→ What is needed:
All of the data, except its images, should be set down exactly as it appears.

→ Available records:
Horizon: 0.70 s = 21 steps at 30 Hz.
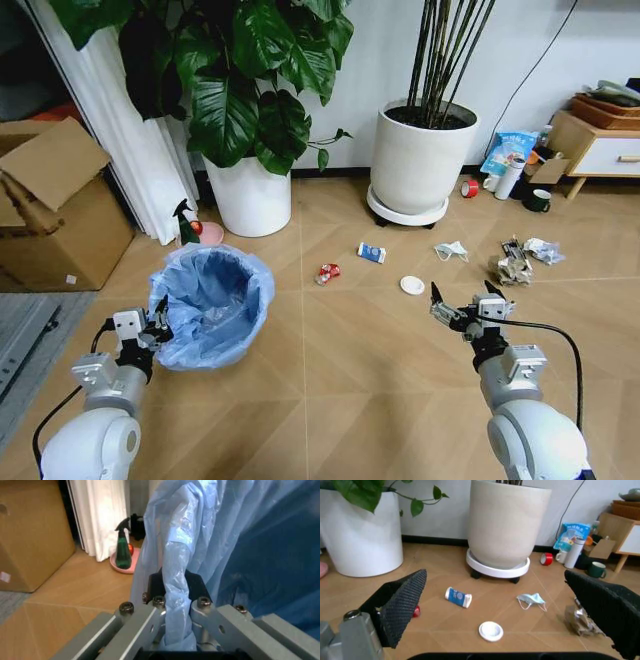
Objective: Pick up the trash bin and place the garbage on the floor into it.
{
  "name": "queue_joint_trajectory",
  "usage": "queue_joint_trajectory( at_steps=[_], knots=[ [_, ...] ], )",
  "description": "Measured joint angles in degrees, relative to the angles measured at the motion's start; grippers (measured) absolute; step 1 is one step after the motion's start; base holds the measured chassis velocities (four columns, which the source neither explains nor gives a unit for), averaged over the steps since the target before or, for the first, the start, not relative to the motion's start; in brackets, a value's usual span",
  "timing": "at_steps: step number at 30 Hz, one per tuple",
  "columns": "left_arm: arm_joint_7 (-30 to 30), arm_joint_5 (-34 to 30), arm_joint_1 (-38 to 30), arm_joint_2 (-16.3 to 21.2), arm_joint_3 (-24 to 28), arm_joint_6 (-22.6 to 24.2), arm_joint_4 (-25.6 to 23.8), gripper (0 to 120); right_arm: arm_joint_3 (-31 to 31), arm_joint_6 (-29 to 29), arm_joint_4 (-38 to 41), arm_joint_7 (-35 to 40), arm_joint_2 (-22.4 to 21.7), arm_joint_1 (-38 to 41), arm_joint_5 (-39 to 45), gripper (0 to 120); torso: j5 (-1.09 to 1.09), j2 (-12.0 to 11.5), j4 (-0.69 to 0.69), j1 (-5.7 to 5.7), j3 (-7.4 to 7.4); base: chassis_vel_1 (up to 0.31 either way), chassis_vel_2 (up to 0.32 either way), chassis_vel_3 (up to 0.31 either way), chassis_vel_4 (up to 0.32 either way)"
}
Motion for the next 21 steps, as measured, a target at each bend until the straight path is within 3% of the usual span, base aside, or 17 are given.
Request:
queue_joint_trajectory(
  at_steps=[21],
  knots=[
    [0.3,-0.1,0.1,-0.4,-0.3,-0.3,1.0,0,-0.4,0.2,-0.9,-0.1,0.2,0.2,-0.3,100,-0.02,0.0,0.01,0.01,0.00,-0.184,0.235,0.183,-0.231]
  ],
)
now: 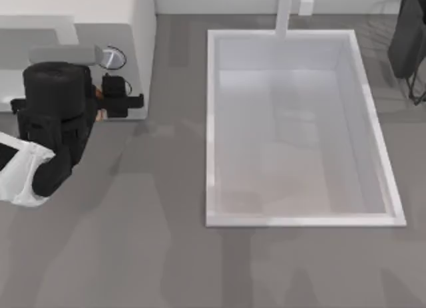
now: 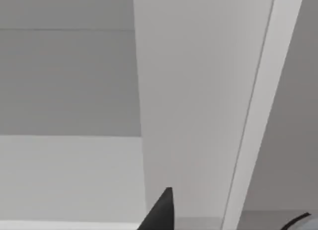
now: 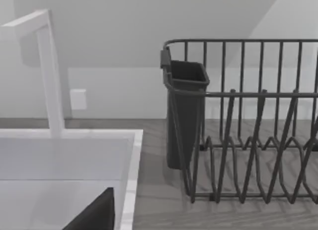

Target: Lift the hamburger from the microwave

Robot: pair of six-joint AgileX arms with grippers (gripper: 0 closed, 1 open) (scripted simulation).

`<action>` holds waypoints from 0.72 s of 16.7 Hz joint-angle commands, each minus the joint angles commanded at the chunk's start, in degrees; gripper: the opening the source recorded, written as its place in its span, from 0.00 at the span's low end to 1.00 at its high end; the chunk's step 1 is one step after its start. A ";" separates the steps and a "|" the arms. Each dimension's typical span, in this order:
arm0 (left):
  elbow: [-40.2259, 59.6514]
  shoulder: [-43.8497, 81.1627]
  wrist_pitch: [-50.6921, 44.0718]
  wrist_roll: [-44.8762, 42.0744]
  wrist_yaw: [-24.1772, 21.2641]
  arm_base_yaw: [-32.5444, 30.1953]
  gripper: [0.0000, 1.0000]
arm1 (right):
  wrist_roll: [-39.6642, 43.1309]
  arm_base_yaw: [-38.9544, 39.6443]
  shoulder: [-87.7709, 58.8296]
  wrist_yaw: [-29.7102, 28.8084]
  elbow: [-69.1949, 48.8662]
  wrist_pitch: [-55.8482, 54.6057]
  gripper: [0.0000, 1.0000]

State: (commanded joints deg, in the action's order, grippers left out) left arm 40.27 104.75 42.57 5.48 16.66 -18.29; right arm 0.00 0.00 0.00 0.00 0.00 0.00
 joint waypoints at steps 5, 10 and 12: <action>-4.51 11.03 17.38 -0.07 -0.64 -0.66 0.00 | 0.00 0.00 0.00 0.00 0.00 0.00 1.00; -5.97 13.70 20.93 -0.11 -0.90 -0.77 0.00 | 0.00 0.00 0.00 0.00 0.00 0.00 1.00; -5.97 13.70 20.93 -0.11 -0.90 -0.77 0.00 | 0.00 0.00 0.00 0.00 0.00 0.00 1.00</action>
State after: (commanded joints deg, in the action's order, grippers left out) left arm 34.30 118.46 63.50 5.36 15.77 -19.06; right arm 0.00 0.00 0.00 0.00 0.00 0.00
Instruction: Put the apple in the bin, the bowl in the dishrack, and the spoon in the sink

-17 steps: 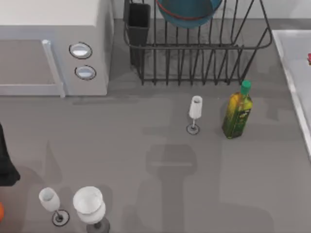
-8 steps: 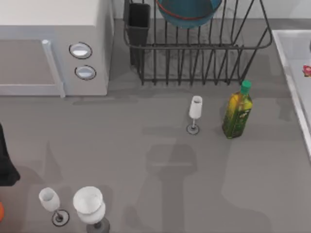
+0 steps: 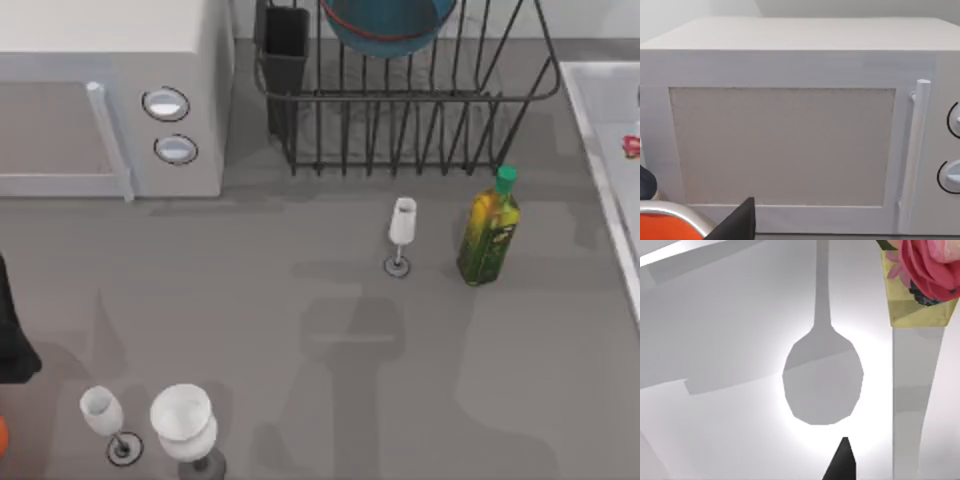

→ Task answer:
Horizon: 0.70 s = 21 steps at 30 Hz.
Objective: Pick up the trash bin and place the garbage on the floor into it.
{
  "name": "queue_joint_trajectory",
  "usage": "queue_joint_trajectory( at_steps=[_], knots=[ [_, ...] ], )",
  "description": "Measured joint angles in degrees, relative to the angles measured at the motion's start; grippers (measured) absolute; step 1 is one step after the motion's start; base holds the measured chassis velocities (four columns, which the source neither explains nor gives a unit for), averaged over the steps since the target before or, for the first, the start, not relative to the motion's start; in brackets, a value's usual span",
  "timing": "at_steps: step number at 30 Hz, one per tuple",
  "columns": "left_arm: arm_joint_7 (-30 to 30), arm_joint_5 (-34 to 30), arm_joint_1 (-38 to 30), arm_joint_2 (-16.3 to 21.2), arm_joint_3 (-24 to 28), arm_joint_6 (-22.6 to 24.2), arm_joint_4 (-25.6 to 23.8), gripper (0 to 120); right_arm: arm_joint_3 (-31 to 31), arm_joint_6 (-29 to 29), arm_joint_4 (-38 to 41), arm_joint_7 (-35 to 40), arm_joint_2 (-22.4 to 21.7), arm_joint_1 (-38 to 41), arm_joint_5 (-39 to 45), gripper (0 to 120); torso: j5 (-1.09 to 1.09), j2 (-12.0 to 11.5), j4 (-0.69 to 0.69), j1 (-5.7 to 5.7), j3 (-7.4 to 7.4); base: chassis_vel_1 (up to 0.31 either way), chassis_vel_2 (up to 0.32 either way), chassis_vel_3 (up to 0.31 either way), chassis_vel_4 (up to 0.32 either way)"
}
Motion for the next 21 steps, as measured, a target at each bend until the straight path is within 3% of the usual span, base aside, or 17 are given.
Request:
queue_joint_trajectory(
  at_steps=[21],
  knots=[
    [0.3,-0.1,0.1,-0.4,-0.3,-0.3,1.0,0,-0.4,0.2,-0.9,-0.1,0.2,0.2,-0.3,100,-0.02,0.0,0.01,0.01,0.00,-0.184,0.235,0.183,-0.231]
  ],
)
now: 
now: 
now: 

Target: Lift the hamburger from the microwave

Robot: pair of six-joint AgileX arms with grippers (gripper: 0 closed, 1 open) (scripted simulation).

`<action>` holds waypoints from 0.72 s of 16.7 Hz joint-angle commands, each minus the joint angles commanded at the chunk's start, in degrees; gripper: the opening the source recorded, written as its place in its span, from 0.00 at the span's low end to 1.00 at its high end; the chunk's step 1 is one step after its start. A ";" separates the steps and a "|" the arms. Each dimension's typical span, in this order:
arm0 (left):
  elbow: [-40.2259, 59.6514]
  shoulder: [-43.8497, 81.1627]
  wrist_pitch: [-50.6921, 44.0718]
  wrist_roll: [-44.8762, 42.0744]
  wrist_yaw: [-24.1772, 21.2641]
  arm_base_yaw: [-32.5444, 30.1953]
  gripper: [0.0000, 1.0000]
arm1 (right):
  wrist_roll: [-39.6642, 43.1309]
  arm_base_yaw: [-38.9544, 39.6443]
  shoulder: [-87.7709, 58.8296]
  wrist_yaw: [-29.7102, 28.8084]
  elbow: [-69.1949, 48.8662]
  wrist_pitch: [-55.8482, 54.6057]
  gripper: [0.0000, 1.0000]

State: (commanded joints deg, in the action's order, grippers left out) left arm 40.27 104.75 42.57 5.48 16.66 -18.29; right arm 0.00 0.00 0.00 0.00 0.00 0.00
 joint waypoints at steps 5, 10 and 12: <action>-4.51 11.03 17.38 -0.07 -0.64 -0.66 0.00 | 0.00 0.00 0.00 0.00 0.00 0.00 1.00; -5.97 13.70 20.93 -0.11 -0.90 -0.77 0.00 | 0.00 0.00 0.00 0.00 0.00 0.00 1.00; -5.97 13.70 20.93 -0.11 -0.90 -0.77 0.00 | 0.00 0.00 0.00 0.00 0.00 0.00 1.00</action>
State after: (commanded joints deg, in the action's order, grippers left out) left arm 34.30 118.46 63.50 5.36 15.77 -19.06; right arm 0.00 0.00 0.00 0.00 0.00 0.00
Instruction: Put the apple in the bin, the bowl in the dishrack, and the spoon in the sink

-17 steps: 
-8 steps: 
+0 steps: 

The answer is finished.